The new House of Lords will be by appointment, but without political patronage. The important point is that the people nominated for appointment to the House of Lords will be elected by membership organisations. The Independent Appointments Commission will determine which membership organisations will provide nominations, and then appoint their nominations to the House. The appointments should be fixed term and require a renewed approval of their membership organisation (I am not in favour of term limits, but open to be persuaded if there are any good reasons). There could also be a right of recall to take into account situations when a Lord has proven to be unsuitable. If the Commons has fixed term parliaments then the Lords appointments should be of a different cycle (so if the Commons is 5 years, the Lords appointments could be for 3 or 7 years). Rather than appointing the House all in one go, and to keep some continuity, the appointments should be staggered (say, a third at a time).
So what sort of membership organisations would nominate peers? I suggest it should be a wide range, but the important point is that there is a membership. This will mean that trades unions, churches, charities and professional organisations can nominate members. So the Royal Colleges of medicine will have a member each, as will the Chartered Institute of Accountants, the Institute of Physics, RSPCA and the National Trust. The Inns of Court and other lawyers organisations will ensure that there are some legal experts in the chamber. Special care would be taken to make sure that most religions have a member. In addition, organisations like the AA and RAC and sports organisations like the Amateur Athletics Association will have members. The whole point is to ensure that as wide a range of experts as possible are in the chamber.

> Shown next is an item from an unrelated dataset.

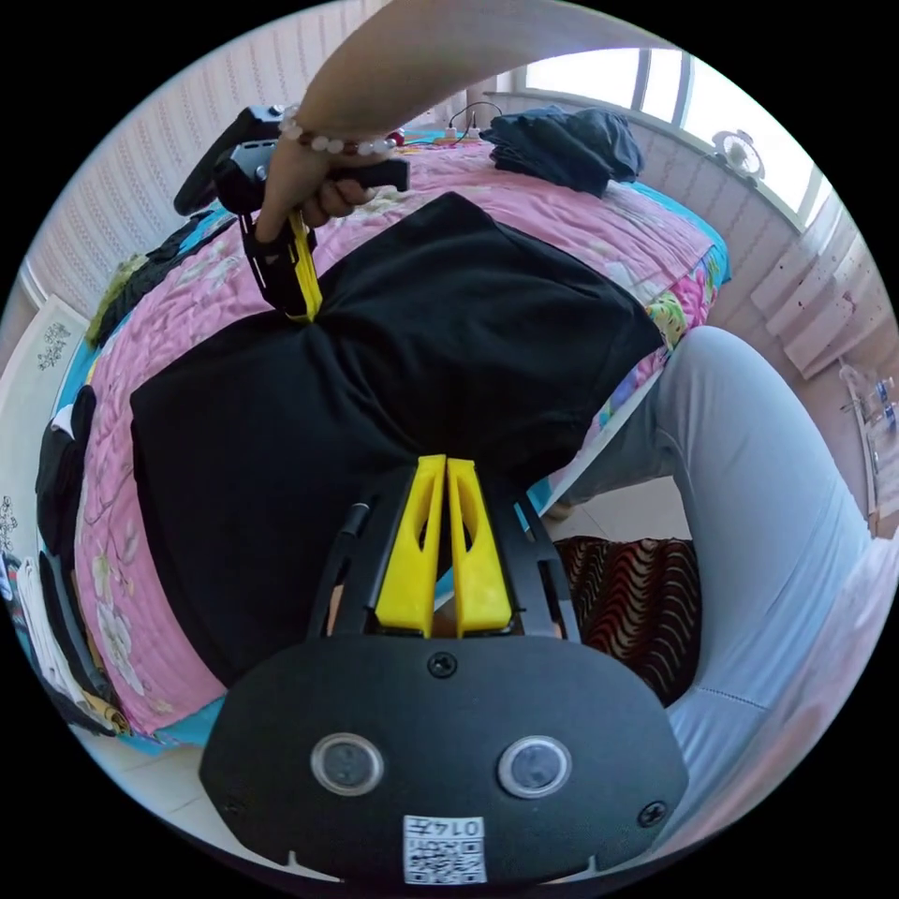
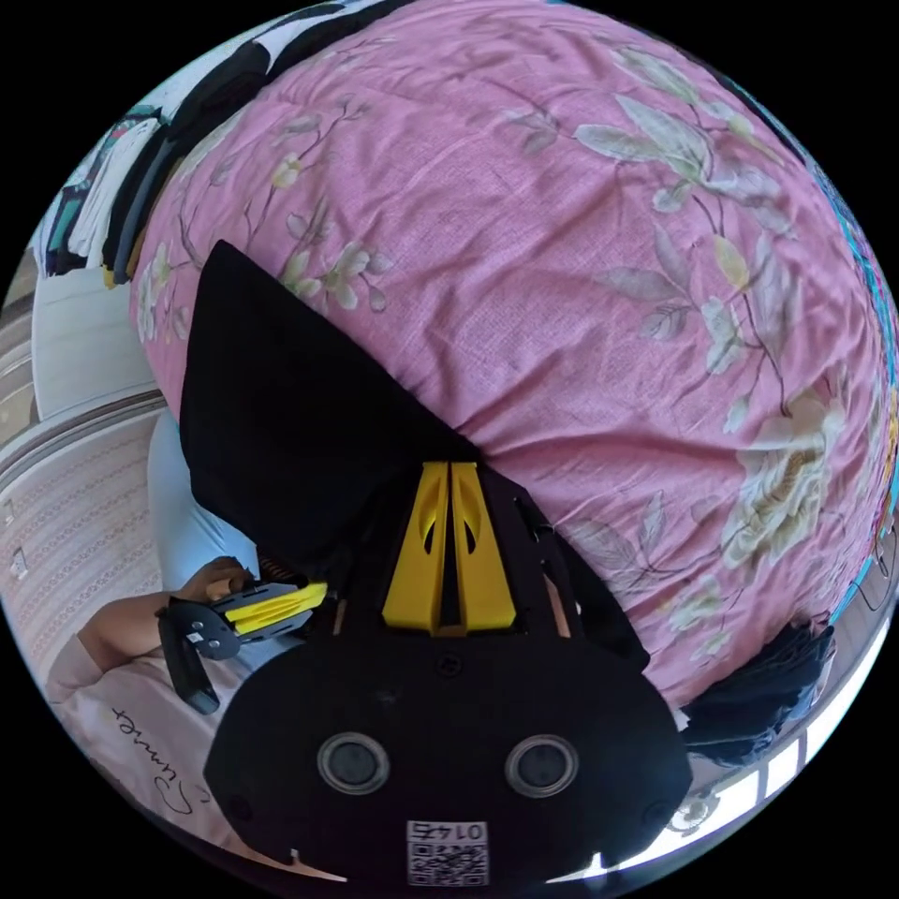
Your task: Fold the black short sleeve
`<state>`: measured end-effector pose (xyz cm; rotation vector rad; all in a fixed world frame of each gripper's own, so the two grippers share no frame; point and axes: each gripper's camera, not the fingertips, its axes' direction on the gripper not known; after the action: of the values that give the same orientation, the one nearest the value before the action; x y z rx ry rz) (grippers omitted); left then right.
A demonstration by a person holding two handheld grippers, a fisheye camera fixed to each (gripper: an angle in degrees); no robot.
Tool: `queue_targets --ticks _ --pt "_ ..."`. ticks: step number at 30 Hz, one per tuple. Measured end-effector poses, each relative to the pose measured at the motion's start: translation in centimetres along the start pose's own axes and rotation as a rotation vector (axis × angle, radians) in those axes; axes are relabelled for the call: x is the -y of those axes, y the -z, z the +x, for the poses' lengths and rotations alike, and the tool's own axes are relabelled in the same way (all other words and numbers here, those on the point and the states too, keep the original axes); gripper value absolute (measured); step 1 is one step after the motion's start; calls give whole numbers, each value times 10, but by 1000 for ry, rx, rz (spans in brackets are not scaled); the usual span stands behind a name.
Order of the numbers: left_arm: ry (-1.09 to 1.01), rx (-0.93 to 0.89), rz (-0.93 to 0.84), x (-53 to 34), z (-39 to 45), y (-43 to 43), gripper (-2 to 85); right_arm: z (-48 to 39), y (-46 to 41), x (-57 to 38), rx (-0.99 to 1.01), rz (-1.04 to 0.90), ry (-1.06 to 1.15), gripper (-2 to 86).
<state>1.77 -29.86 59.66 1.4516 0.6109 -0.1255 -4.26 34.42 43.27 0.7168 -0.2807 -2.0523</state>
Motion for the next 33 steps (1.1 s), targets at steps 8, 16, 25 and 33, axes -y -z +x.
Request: queue_targets --ticks 8,16,25,33 --pt "26 -164 -66 -18 -22 -21 -9 28 71 -180 209 535 -88 -7" --pt "143 -166 114 -46 14 -27 5 63 56 -480 283 848 -401 47" --pt "-218 -98 25 -18 149 -110 23 81 50 -614 422 759 -592 74" --pt "-224 -82 11 -11 154 -163 38 84 94 -639 467 780 -558 105"
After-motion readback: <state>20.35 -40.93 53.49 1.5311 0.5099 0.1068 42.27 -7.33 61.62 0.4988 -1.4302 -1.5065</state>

Each organisation must hold a ballot of their members, in effect, they will do this to nominate their most expert member who will provide their knowledge of their area of expertise to make our laws better.
This will make sure that political patronage is removed almost entirely from the process, while maintaining a chamber of experts elected by their peers. If the range of membership organisations who provide nominations is kept as wide as possible, then it means that everyone in the country will have at least one opportunity to vote for a nomination, and this will give some democratic legitimacy to the appointment.